:: WORK REQUIRED ::
Search the records for the word "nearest" and copy every line in which it occurs.

====== RECORDS FOR THIS EXERCISE

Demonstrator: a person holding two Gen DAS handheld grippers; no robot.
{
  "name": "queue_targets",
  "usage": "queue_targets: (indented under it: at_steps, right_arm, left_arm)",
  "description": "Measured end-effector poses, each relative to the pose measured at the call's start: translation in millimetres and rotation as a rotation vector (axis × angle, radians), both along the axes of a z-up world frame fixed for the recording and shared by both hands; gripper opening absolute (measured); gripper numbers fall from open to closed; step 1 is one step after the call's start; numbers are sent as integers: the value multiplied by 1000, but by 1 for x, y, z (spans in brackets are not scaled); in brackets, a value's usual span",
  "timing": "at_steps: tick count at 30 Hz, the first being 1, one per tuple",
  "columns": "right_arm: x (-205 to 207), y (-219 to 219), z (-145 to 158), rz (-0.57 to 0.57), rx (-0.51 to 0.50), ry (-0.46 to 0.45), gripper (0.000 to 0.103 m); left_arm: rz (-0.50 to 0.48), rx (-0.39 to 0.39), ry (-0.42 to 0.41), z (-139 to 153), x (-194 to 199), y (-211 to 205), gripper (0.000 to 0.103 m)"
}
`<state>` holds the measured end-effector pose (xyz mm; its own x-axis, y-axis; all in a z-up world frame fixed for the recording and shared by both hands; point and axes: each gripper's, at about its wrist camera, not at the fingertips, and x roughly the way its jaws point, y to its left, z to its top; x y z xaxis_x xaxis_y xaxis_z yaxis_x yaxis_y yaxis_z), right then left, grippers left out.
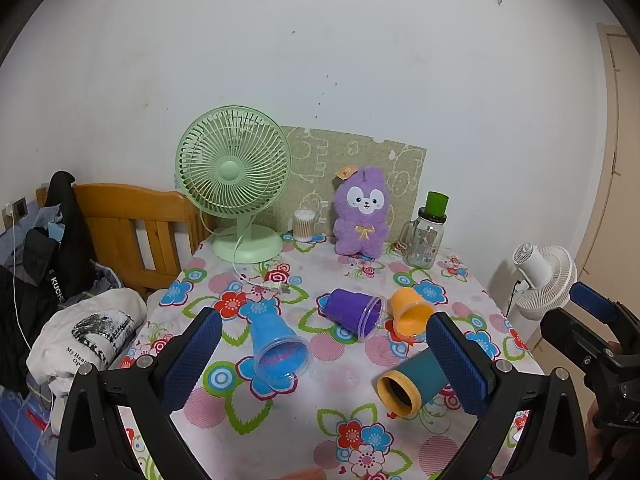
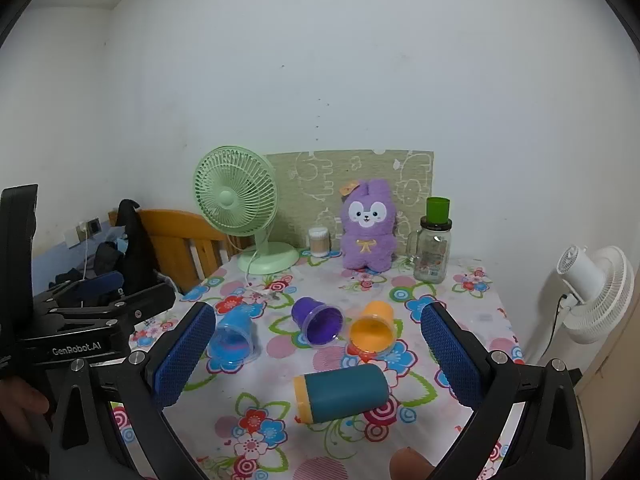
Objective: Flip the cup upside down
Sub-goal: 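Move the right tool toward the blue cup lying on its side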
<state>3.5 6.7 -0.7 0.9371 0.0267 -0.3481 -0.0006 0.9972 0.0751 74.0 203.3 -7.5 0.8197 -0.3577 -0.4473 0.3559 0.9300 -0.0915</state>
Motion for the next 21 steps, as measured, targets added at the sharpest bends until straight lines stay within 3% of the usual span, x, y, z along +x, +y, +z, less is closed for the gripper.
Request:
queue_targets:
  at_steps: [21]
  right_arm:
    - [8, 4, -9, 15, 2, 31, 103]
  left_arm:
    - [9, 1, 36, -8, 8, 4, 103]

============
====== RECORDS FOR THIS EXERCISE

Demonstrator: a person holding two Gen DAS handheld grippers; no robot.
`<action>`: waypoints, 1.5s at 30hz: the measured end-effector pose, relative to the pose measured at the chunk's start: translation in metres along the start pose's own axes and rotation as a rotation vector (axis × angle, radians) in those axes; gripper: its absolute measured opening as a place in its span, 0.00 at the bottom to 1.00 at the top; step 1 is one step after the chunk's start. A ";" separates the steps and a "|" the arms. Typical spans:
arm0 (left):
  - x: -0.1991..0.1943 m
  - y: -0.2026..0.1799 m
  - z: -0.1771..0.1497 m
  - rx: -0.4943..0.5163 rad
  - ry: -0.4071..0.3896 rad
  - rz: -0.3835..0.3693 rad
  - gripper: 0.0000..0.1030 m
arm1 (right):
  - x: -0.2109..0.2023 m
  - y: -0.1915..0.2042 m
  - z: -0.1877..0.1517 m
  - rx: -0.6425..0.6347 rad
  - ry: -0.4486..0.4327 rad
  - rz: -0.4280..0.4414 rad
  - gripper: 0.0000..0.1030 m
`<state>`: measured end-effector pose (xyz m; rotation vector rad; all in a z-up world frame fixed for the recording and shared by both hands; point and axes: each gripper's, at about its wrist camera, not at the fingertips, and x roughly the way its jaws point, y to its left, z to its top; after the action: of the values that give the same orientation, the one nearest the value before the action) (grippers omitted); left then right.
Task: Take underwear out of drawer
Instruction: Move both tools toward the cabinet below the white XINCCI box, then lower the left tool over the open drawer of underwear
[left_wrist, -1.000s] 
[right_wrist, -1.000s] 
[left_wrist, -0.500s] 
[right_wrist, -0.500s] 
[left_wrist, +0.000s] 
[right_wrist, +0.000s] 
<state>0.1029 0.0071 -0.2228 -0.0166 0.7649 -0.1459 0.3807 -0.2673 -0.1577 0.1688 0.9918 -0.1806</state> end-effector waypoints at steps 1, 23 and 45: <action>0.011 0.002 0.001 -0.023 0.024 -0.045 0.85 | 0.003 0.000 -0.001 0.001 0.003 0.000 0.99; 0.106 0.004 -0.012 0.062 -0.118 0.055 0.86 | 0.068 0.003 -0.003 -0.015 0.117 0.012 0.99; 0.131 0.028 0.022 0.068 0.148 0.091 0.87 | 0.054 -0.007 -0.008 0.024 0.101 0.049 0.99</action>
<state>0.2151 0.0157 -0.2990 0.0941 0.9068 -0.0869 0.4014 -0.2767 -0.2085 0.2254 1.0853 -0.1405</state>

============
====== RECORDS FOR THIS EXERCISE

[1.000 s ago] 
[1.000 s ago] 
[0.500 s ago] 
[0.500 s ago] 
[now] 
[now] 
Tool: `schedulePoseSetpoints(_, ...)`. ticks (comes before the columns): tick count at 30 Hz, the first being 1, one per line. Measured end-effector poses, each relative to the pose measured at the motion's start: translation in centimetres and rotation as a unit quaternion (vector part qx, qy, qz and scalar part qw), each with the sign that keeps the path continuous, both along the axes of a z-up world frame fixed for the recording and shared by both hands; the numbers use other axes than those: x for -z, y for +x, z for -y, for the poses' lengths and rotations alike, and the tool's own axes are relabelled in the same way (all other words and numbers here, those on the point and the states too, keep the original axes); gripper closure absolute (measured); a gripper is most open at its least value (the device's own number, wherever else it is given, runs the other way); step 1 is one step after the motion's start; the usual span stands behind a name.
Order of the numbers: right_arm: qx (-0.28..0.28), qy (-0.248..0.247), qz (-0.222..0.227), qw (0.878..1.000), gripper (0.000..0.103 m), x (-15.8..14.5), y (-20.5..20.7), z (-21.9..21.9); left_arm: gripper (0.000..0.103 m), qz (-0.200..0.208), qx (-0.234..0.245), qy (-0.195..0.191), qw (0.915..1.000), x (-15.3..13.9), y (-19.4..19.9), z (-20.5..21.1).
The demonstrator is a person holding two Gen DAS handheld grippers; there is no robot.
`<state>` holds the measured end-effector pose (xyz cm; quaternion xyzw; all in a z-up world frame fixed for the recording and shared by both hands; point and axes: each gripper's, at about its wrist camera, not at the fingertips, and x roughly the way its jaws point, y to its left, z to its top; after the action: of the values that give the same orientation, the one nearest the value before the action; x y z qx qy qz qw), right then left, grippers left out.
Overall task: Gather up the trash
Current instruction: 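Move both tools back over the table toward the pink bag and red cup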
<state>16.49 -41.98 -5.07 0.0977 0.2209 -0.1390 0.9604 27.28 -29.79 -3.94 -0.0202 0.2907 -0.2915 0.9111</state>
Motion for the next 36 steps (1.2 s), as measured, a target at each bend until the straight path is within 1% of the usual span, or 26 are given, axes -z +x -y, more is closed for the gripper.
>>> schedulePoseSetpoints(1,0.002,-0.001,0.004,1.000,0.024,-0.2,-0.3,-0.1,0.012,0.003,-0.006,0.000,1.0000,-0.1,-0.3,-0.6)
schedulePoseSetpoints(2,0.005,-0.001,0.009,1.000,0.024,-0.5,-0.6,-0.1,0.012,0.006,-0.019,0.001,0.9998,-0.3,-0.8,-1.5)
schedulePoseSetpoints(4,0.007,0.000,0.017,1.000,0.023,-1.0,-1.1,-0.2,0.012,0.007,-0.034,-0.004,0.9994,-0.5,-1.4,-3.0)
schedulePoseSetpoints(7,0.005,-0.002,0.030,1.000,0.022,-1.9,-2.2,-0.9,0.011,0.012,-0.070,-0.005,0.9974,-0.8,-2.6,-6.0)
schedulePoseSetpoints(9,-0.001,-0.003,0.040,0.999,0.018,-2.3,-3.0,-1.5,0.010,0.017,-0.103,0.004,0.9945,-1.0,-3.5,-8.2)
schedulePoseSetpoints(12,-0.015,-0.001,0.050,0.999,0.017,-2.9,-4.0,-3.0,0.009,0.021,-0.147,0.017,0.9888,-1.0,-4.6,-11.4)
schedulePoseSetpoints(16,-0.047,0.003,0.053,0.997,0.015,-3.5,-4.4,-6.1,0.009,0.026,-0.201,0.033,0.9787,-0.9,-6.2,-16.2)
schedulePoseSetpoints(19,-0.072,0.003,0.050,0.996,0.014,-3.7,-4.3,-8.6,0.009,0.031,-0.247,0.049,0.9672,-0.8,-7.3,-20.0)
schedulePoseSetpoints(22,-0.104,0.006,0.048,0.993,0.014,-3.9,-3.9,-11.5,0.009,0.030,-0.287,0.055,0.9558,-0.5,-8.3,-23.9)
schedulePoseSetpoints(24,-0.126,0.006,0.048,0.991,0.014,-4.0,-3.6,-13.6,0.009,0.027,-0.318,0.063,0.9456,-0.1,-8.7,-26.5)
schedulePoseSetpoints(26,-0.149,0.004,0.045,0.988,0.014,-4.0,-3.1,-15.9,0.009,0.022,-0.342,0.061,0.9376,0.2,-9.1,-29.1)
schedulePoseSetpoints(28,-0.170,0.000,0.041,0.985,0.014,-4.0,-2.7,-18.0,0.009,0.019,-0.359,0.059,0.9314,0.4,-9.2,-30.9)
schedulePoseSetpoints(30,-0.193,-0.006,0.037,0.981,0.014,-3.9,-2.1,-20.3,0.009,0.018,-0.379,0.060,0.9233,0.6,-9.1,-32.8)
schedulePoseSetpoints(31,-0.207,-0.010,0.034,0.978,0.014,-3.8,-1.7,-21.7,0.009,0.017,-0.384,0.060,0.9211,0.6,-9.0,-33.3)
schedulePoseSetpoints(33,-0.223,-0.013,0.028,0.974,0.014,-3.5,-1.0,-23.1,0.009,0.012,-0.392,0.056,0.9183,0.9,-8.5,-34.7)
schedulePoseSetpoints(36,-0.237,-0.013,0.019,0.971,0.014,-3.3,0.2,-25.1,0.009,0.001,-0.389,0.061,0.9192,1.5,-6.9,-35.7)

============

:: SOLVED PROBLEM ::
`<state>`: measured end-effector pose (xyz m; rotation vector rad; all in a z-up world frame fixed for the recording and shared by both hands; point and axes: each gripper's, at about its wrist camera, not at the fingertips, and x roughly the way its jaws point, y to its left, z to its top; after the action: of the values that give the same orientation, the one nearest the value before the action) (grippers omitted); left then right.
`<state>` holds the measured end-effector pose (xyz cm; quaternion xyzw; all in a z-up world frame fixed for the recording and shared by both hands; point and axes: each gripper's, at about its wrist camera, not at the fingertips, and x roughly the way its jaws point, y to its left, z to its top; after the action: of the values that give the same orientation, the one nearest the value before the action; x y z qx qy qz qw), right then left, grippers left out.

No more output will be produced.